2.2.3. Approach 3: Convolutional Neural Network

The third approach is the most straightforward one, and it is represented in detail in Figure 4. In this case, there is no use of the CVAE, and the CNN works on the field data in the specific region of space Ω₀. As in approach 2, Output #1 (the reconstructed field) is not obtained, but there is no computational expense devoted to the training of the CVAE.

3. Case Study Description

As a benchmark magnetostatic problem, the authors considered the TEAM 35 problem [16,17] consisting in a small solenoid, e.g., for in vitro experiments of biomagnetism, in which the source of the magnetic field is a winding with a rectangular cross section (width

w = 1

mm, height

h = 1.5

mm) composed of 20 series-connected circular turns, each of them carrying DC current

I = 3

A (i.e., current density

J = 2

Amm⁻²), as shown in Figure 5.

The advantage of using a known problem, selected as a benchmark by the Compumag Society, lies in the fact that many solutions (obtained using completely different approaches) already exist, and will also be available and published in the future.

Due to its well-defined nature and manageable complexity, this problem could be effectively used by the authors both as a direct problem and as an inverse problem. Moreover, the initial problem formulation inherently includes a designated subregion (referred to as the Region of Interest, ROI, in [16,17]) where field optimization is required. This aspect led the authors to obviously consider the ROI as the subdomain Ω₀ where the field is considered known before the inversion.

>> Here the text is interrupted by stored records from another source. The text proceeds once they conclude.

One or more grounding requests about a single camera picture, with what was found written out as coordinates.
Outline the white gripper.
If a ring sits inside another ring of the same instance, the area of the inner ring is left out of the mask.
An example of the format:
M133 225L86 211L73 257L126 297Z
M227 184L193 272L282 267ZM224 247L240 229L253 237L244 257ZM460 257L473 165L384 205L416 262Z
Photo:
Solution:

The generation of the database is a two-step procedure; first a set of simulations performed using a Finite Element (FE) model are carried out, in order to find the magnetic field map for any physical configuration (direct problem). Consequently, the obtained field maps are post-processed with the goal of obtaining images that can be properly and efficiently managed by the DL algorithm (image processing).

3.1. Database Generation: Direct Problem Description

A Finite Element (FE) model was implemented, where only 10 turns were simulated, each characterized by radii

R_{1}, \dots, R_{10}

, respectively, and their variation range was

5 \leq R_{i} \leq 50

mm. A symmetric distribution of the radii was assumed with respect to the plane

z = 0

. The geometry and a field map obtained using the FE model, implemented in Simcenter Magnet [19], are shown in Figure 5. In detail, the axisymmetric model is characterized by a rotational axis positioned at r = 0, while a symmetry condition was imposed at

z = 0

. In this way, only 10 turns out of 20 were simulated. A vector potential formulation was implemented, and the complete domain measured 150 × 100 mm, and at

r = 150 m m

and

z = 100 m m

, a tangential field was imposed. A triangular mesh, composed of roughly 55,000 s-order elements, was created using the vector potential formulation.

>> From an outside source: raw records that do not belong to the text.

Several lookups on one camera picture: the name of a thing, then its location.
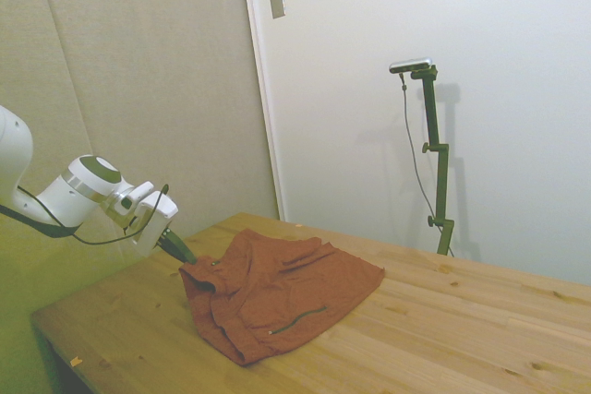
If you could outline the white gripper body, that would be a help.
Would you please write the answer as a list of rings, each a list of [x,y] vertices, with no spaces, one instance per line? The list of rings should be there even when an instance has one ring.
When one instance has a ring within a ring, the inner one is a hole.
[[[139,202],[131,225],[131,240],[139,254],[151,254],[177,212],[177,205],[165,193],[152,192]]]

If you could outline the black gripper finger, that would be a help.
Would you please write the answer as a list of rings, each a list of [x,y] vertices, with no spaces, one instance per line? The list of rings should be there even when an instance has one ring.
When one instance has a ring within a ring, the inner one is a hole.
[[[191,265],[197,263],[197,258],[186,246],[184,241],[169,228],[163,232],[163,251],[181,263]]]
[[[169,256],[176,258],[180,262],[187,262],[187,247],[177,236],[161,235],[157,245]]]

The whole domain Ω used for the DL-based approaches was a subset of the FE domain described before, and the sub-domain Ω₀ ⊂ Ω (where the fields are supposedly known in the inversion problems) is shown in Figure 5. The inverse problem can be formulated as follows: given the magnetic field distribution in the sub-domain Ω₀, identify the values of the radii of the ten turns. No assumptions on the location of the turns, which can belong to either Ω₀ or to Ω\Ω₀, were made. This problem was solved in three different ways, as described before: in Approach 1, the field reconstruction problem is solved for the domain Ω and then, based on the results of the first step, the identification problem of the coil geometry is solved for. In Approach 2 and Approach 3, the reconstruction of the field in Ω is not obtained and only the coil geometry is solved for.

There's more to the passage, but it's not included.